→ About this exercise: Once the pictures are removed, restate the listing word for word.

→ Data below:
════
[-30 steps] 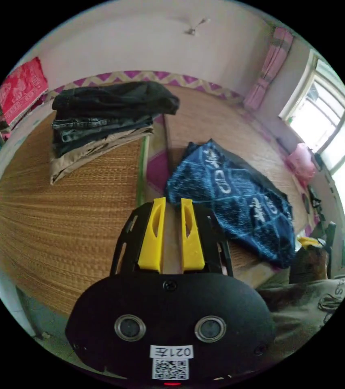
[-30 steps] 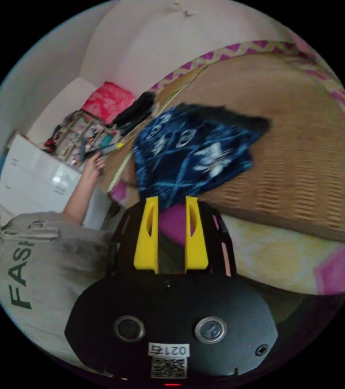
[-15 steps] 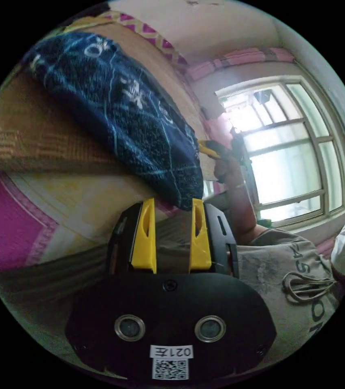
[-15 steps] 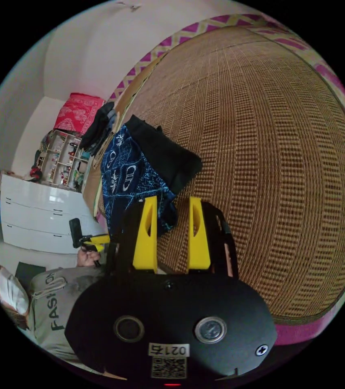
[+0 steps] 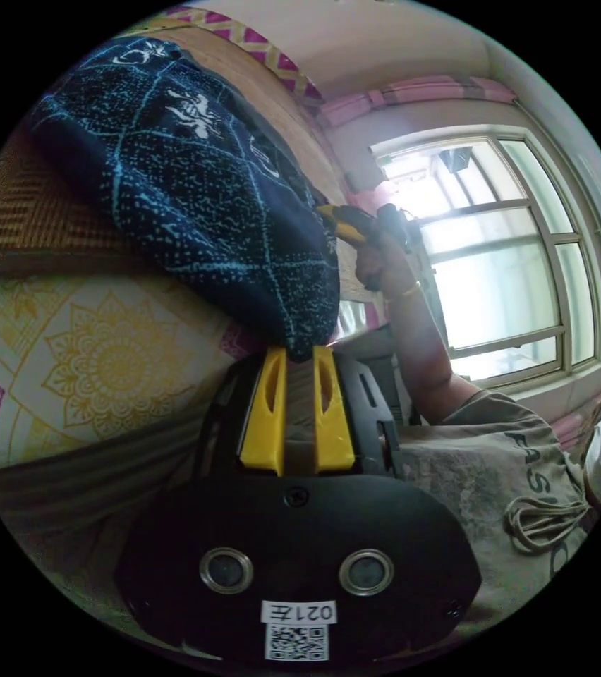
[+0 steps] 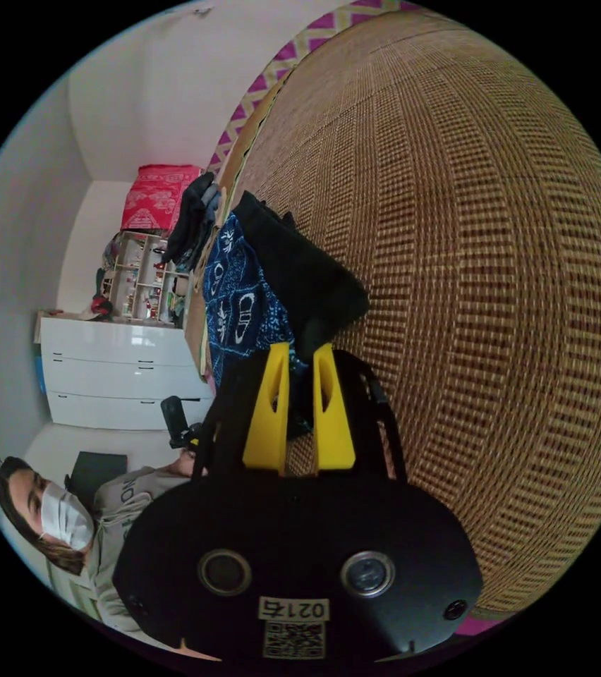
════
→ Output of the task:
[-30 steps] 
[-30 steps] 
[-15 steps] 
[-15 steps] 
[+0 steps] 
[+0 steps] 

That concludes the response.